To start with, it can boost employees’ morale. As an employer your actions and attitude have an impact on their attitude, performance, and satisfaction. The office morale is a major factor in your employees’ well-being. When you lead by example, morale goes up which can lead to employees being more satisfied at work and their mental well-being would improve.
As an employer, you may be seen as a mentor to some, and therefore someone who they feel they can trust. Trust can improve an employee’s mental state and relates to setting up the on-to-one meetings, a technique of ensuring your employees are being heard.
As well as this, being a good example for your employees can create a positive work culture, an environment where your employees feel comfortable whilst still having a balanced, personal life. This can also lead to more productivity. This productivity can create a better work environment, even when working from home.

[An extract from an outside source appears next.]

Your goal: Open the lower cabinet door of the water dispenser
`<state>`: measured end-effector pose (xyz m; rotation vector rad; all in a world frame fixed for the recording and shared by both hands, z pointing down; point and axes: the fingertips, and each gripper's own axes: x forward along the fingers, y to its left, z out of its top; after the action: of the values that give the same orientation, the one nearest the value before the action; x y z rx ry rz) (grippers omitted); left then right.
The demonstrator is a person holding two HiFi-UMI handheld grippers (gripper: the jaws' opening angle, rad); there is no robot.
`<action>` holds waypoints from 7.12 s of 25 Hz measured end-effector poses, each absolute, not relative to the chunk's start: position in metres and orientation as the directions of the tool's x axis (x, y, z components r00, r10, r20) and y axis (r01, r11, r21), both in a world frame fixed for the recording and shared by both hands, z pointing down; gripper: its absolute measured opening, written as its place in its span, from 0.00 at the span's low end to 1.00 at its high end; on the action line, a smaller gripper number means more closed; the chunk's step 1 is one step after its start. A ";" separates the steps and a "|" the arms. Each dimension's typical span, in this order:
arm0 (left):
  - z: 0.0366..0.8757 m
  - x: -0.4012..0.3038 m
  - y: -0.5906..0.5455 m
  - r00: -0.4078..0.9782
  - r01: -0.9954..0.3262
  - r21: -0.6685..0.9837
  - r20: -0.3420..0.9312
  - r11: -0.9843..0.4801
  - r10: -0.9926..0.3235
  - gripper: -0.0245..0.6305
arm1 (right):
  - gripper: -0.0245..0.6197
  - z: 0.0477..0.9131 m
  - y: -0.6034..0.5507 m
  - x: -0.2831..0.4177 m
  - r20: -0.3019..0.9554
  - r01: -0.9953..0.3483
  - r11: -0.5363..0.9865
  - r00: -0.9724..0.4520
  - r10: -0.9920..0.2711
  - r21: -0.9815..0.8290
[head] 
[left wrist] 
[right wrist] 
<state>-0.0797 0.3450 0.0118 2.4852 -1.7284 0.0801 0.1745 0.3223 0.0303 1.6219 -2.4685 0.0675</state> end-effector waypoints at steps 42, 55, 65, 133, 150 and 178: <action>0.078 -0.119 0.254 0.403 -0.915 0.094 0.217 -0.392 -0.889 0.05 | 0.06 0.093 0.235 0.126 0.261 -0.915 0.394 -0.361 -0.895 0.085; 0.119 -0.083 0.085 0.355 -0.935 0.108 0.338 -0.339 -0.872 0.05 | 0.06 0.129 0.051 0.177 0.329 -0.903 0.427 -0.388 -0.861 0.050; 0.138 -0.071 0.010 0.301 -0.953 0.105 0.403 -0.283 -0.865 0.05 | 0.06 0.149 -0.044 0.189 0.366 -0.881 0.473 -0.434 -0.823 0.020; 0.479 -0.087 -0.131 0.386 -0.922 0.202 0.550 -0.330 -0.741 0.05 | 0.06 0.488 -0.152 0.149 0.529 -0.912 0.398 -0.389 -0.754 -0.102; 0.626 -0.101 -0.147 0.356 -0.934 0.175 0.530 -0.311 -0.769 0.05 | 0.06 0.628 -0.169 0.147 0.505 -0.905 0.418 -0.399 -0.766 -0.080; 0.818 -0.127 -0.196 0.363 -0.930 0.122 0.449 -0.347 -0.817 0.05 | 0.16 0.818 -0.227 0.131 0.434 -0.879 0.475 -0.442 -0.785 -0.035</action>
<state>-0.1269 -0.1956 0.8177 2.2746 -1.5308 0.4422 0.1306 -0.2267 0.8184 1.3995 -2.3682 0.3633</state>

4. Provide an employee’s assistance program (EAP) –a confidential service that helps employees with any personal or workplace issues
Like to the one-to-one meetings, an EAP allows your employees to talk about their difficulties in a confidential environment, providing a listening ear and compassionate support.
The pandemic, along with the various lockdowns, has had a mental effect on all of us so having a service like this available would benefit your employees as it would allow them to openly express their difficulties, opinions. As we transition from remote working and are now working in offices more and more, employees need a place to help ease the transition, and provide them with the support they require.

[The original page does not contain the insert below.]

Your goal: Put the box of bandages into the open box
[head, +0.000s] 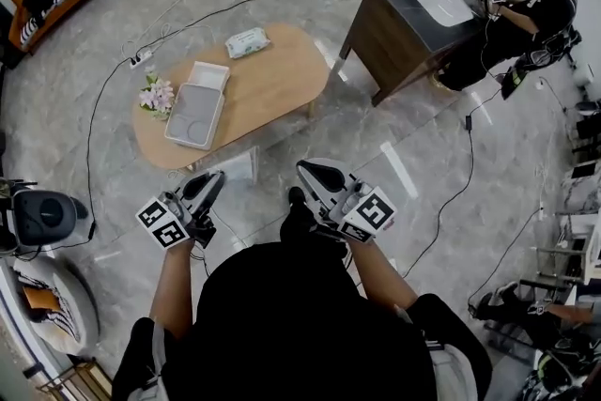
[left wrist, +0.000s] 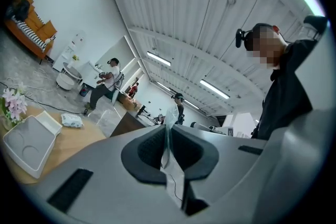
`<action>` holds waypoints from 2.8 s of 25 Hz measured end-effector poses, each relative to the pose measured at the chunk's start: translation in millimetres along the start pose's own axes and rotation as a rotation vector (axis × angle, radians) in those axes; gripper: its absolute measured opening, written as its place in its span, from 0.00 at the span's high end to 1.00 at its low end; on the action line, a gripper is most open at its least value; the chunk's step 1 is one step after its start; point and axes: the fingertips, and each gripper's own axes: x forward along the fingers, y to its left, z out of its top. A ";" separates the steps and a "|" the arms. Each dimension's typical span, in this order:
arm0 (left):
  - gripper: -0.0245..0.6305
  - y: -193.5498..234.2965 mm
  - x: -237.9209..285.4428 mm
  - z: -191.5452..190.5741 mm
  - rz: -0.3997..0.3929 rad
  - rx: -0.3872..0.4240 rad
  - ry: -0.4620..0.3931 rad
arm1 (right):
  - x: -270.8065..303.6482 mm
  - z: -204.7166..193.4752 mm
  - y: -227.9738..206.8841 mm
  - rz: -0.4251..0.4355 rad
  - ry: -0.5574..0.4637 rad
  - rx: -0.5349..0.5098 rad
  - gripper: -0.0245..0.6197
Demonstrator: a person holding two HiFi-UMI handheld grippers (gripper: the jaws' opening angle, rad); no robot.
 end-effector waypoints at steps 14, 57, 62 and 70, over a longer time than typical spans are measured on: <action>0.92 52.3 122.6 77.7 0.162 0.074 -0.085 | 36.0 51.0 -166.1 0.184 0.002 0.016 0.95; 0.92 585.8 125.5 86.9 0.355 -0.126 0.408 | 489.9 -118.7 -404.1 0.423 0.373 -0.019 0.95; 0.92 623.5 126.3 30.1 0.401 -0.179 0.524 | 506.6 -183.3 -433.6 0.451 0.409 0.029 0.95; 0.92 666.0 135.1 -28.7 0.462 -0.205 0.679 | 526.8 -243.2 -464.1 0.461 0.421 0.099 0.95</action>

An EAP will improve employee well-being by providing a listening ear, an understanding service which always puts the mental health of the employee first. Better office well-being means better performance, so utilising a service like this would help your employees, as well as you, the employers.
5. Breaks are important
When we are deep into our work, we often say to ourselves that we can’t, or don’t have time to have a break, however it is the very opposite. Research has found that taking breaks benefits your employees and their work. A range of breaks can be utilised to help improve your employee’s well-being, whether it be micro-breaks, lunch breaks or even extended, longer breaks, they all help improve the well-being of your team.
Taking micro-breaks may not have the same impact as taking a holiday but they do provide benefit to your employees. These breaks reduce stress and maintain work ethic throughout the day, therefore improving daily performance. They also reduce the need for a long recovery at the end of the day. As for the other types of breaks, they too have benefits. For example, taking lunch breaks, ensuring you detach yourself from your work, can increase energy levels at work as well as decrease exhaustion. This will mean that your employees won’t have a negative mindset at work, rather they will gain vigour over time.
Breaks can help facilitate recovery by returning both your physical and mental functional systems to their baselines. This means that by utilising breaks, you can increase employee well-being, using various techniques.
6. Check-in on how your employees are feeling
A common mistake some employers make is they don’t check-in on how their employees are feeling. However, they are more important than you think. Having consistent check-ins can allow you to truly understand how your employees are feeling. You can find out more about their personalities, goals, and opinions. A major benefit of these check-ins is that it diminishes miscommunication between employers and employees. This can create a more positive work environment, a place where your employees feel understood and are comfortable. You can also utilise these check-ins to motivate your team and hence improve the quality of work. If you utilise just one of these techniques you could drastically improve the well-being of your employees, whether they are working from home, or in office. Despite the difficulties the pandemic has created, we can still use the skills listed above to improve the well-being of our staff and support one another throughout the organisation. Be sure to take time to truly find which techniques you want to utilise to truly help your employees and their well-being.